Martin Amis. MONEY

Mind you, she always appeared to like me. I used to see them around, in the Sixties, Ossie and Martina, the optimum couple. He would help her down from the running-board of the Landrover they went about in, and the tall pair would advance hand in hand into the marquee or theatre foyer or converted tramshed or through the doors of the favoured restaurant or speakeasy or eel-and-pie shop. They turned heads, those two. Part of their glamour lay in the firm fact they were so eminently and maturely a couple, rich but clean, while the groundlings were alleycatting around or blitzed on drugs: LSD, dope — yeah, and penicillin. Ossie was an actor then. He did Shakespeare. I wonder what she thinks, now that he’s just a money-man, like everyone else. I knew Martina from way back at film school, and I used to amble up with whatever stylist or make-up girl I was squiring and say hi to the talented team. It did my rep a lot of good. Martina always seemed pleased to see me. Perhaps she fancied a bit of rough, even then.

So, towards the end of dinner, as Martina stood at my side pouring out the last of the wine, I rammed my hand up her skirt and said, ‘Come on, darling, you know you love it’… Relax. I didn’t really. In fact I behaved doggedly well all evening. You see, I’d figured it out by then. Oh, I knew what her angle was — I knew what this Martina Twain character was after. Friendship. Friendship: no sex or duplicity or complication, no money, just frictionless human contact. Well that’s no fucking use to me, is it, I thought at first. I was out of my mind with sobriety, teetotalled — I felt lightheaded, I felt downright drunk, eating dinner up here with this sicko who saw nothing in me but myself. Jesus, what kind of pervert am I dealing with now? And yet I steadied, and the talk came freely enough. It takes all sorts, I concluded with a shrug, and resigned myself to the whole deal. Besides, I had this boil on my ass.

I did try a gimmick on her, though, as I took my leave at eleven-thirty. The best women, sometimes, are the most neglected, and you never know your luck.

‘Oh yeah,’ I’d just said. ‘Give me another book to read.’

‘All right, hang on then.’

It was 1984 — by George Orwell again.

I raised a finger at her. ‘No animals?’

‘No. Just a few rats.’

‘Any allegory?’

‘Not really.’

‘Say,’ I said (and here was my gimmick): ‘I had a swell dream about you the other night.’

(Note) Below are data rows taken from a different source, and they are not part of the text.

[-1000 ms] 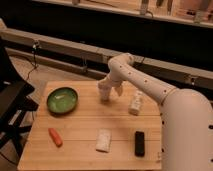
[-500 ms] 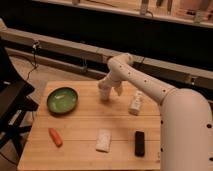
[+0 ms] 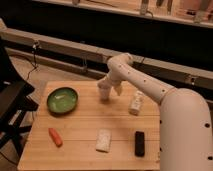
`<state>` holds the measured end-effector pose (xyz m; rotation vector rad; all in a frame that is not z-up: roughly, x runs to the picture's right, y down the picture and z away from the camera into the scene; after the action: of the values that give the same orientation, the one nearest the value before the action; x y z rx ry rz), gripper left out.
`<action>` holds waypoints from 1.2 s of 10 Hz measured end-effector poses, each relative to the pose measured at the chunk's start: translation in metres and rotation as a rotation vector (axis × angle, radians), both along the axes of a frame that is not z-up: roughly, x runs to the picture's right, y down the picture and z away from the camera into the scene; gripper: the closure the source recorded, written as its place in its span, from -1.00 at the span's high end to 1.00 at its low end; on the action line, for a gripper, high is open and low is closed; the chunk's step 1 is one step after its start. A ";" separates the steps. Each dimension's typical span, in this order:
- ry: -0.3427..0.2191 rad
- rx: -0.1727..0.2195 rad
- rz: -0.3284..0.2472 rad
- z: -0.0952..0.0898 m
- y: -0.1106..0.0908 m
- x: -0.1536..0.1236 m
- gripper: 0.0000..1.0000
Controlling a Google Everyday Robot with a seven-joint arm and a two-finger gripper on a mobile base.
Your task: Pick up the ceramic cup
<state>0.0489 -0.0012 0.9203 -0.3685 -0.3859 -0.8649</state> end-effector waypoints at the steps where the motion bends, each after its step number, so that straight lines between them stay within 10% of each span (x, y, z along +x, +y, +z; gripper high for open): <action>1: 0.000 -0.001 0.000 0.000 0.000 0.000 0.20; 8: -0.033 -0.001 0.009 -0.004 -0.004 0.002 -0.98; 12: -0.036 0.003 0.004 -0.025 -0.028 0.003 -1.00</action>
<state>0.0518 -0.0292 0.8950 -0.3493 -0.4184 -0.8688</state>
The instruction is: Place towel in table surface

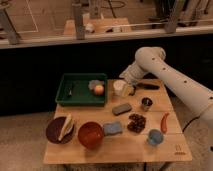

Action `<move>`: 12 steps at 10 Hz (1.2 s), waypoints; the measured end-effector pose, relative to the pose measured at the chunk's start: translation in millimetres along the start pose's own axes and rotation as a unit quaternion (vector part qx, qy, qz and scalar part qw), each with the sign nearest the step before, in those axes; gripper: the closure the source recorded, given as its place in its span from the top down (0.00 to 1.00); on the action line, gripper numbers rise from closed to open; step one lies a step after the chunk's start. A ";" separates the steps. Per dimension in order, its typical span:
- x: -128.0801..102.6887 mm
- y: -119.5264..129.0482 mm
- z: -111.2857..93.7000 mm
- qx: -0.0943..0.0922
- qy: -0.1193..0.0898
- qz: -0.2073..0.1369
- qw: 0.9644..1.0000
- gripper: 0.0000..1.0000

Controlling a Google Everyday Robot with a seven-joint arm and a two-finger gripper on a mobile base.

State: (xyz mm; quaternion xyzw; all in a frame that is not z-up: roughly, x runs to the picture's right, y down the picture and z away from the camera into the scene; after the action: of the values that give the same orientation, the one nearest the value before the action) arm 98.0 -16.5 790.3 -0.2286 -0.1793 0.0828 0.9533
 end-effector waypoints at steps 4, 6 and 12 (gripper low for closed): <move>-30.1 -19.4 19.3 0.006 -0.023 0.030 0.999 0.80; -52.4 -29.3 30.8 0.010 -0.033 0.043 0.998 0.80; -93.6 -52.4 72.7 0.015 -0.049 0.114 0.992 0.80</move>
State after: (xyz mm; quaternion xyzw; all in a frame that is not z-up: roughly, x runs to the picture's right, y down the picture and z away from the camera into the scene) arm -11.9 -55.6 846.6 -0.2286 -0.1969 0.2044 0.9312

Normally, with this line, in my experience you get either coy withdrawal or outright panic, depending on the dame. But Martina merely gazed at me with level curiosity and asked, ‘Oh yes? What happened in it?’

‘Uh — well I was sort of rescuing you from Red Indians. Except they weren’t red but white, with fair hair. I was rescuing you in my car. It’s a Fiasco. And then the car wouldn’t start.’

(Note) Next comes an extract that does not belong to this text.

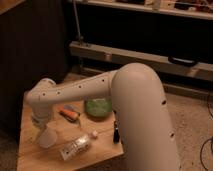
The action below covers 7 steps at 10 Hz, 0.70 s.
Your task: Place the ceramic cup over the eraser
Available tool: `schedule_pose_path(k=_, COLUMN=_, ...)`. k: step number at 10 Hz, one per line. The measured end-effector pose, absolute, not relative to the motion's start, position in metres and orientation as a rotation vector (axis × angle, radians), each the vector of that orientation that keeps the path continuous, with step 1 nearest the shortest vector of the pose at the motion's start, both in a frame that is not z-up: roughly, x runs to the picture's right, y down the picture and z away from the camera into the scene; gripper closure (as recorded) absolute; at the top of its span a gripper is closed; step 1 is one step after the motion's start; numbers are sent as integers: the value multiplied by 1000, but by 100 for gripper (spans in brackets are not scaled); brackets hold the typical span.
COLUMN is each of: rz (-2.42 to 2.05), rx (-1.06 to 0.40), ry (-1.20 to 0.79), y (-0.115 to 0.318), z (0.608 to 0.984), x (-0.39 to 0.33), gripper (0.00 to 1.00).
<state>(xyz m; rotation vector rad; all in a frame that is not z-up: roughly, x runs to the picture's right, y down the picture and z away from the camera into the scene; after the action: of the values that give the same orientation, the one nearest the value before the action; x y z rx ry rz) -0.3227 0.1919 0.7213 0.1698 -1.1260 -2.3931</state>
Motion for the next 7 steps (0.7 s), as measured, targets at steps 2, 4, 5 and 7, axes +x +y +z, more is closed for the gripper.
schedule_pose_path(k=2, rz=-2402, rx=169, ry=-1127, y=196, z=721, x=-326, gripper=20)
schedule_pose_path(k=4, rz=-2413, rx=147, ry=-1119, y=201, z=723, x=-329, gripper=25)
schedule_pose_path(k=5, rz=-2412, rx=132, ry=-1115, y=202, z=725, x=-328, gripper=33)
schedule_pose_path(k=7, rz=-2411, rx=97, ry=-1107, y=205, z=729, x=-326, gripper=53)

‘What was so swell about it all?’

‘Oh, then another car showed up and I drove you away in that. To safety.’

Actually this was my first deviation from truth. I did have a dream. What happened was, the Red Indians disappeared or went off somewhere else, the Fiasco was transfigured into a kind of playboy pad, Martina shed her cotton shirt and buckskins — and I loved her up pretty good on that oval sack.

‘Yes, it was a real bitch,’ I said, ‘my car not starting like that.’

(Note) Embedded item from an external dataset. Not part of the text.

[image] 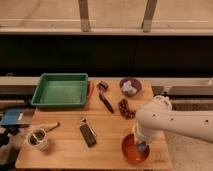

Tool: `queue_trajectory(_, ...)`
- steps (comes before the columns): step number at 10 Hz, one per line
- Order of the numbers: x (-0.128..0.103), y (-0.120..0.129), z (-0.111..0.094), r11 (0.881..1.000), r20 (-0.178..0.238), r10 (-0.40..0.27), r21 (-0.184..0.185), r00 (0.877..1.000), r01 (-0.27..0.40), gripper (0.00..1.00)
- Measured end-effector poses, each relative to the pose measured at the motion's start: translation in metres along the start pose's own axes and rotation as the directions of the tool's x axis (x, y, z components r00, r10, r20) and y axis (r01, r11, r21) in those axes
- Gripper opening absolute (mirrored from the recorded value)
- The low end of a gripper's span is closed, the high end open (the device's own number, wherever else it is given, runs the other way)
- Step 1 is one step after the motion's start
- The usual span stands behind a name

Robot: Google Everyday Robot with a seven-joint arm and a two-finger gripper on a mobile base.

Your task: Wipe red bowl with sponge

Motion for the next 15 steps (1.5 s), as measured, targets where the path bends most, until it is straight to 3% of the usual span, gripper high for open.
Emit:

‘It was probably drunk,’ said Martina, smiling as she opened her door to let me out.

The adult movie was a period piece and more thoughtfully plotted than usual, all about a black plenipotentiary (Ottoman? Carthaginian?) and the appetites of his talented wife (Juanita del Pablo), who, with the help of her chambermaid (Diana Proletaria), puts out not only for her husband but for most of his army too, as well as the odd handful of servants, slaves, eunuchs, acrobats and, finally, executioners. He catches Juanita at it in the end, and throws her into some stock footage, where the lions get her. As I shuffled down the aisle with my Orwell and my pint, and as an hysterical voice-over blurbed the coming attractions (‘… starring Diana Proletaria, the Princess of Pawwun. Iss whyuld. Iss hat!’), two black dudes climbed tiredly to their feet, rubbing their eyes.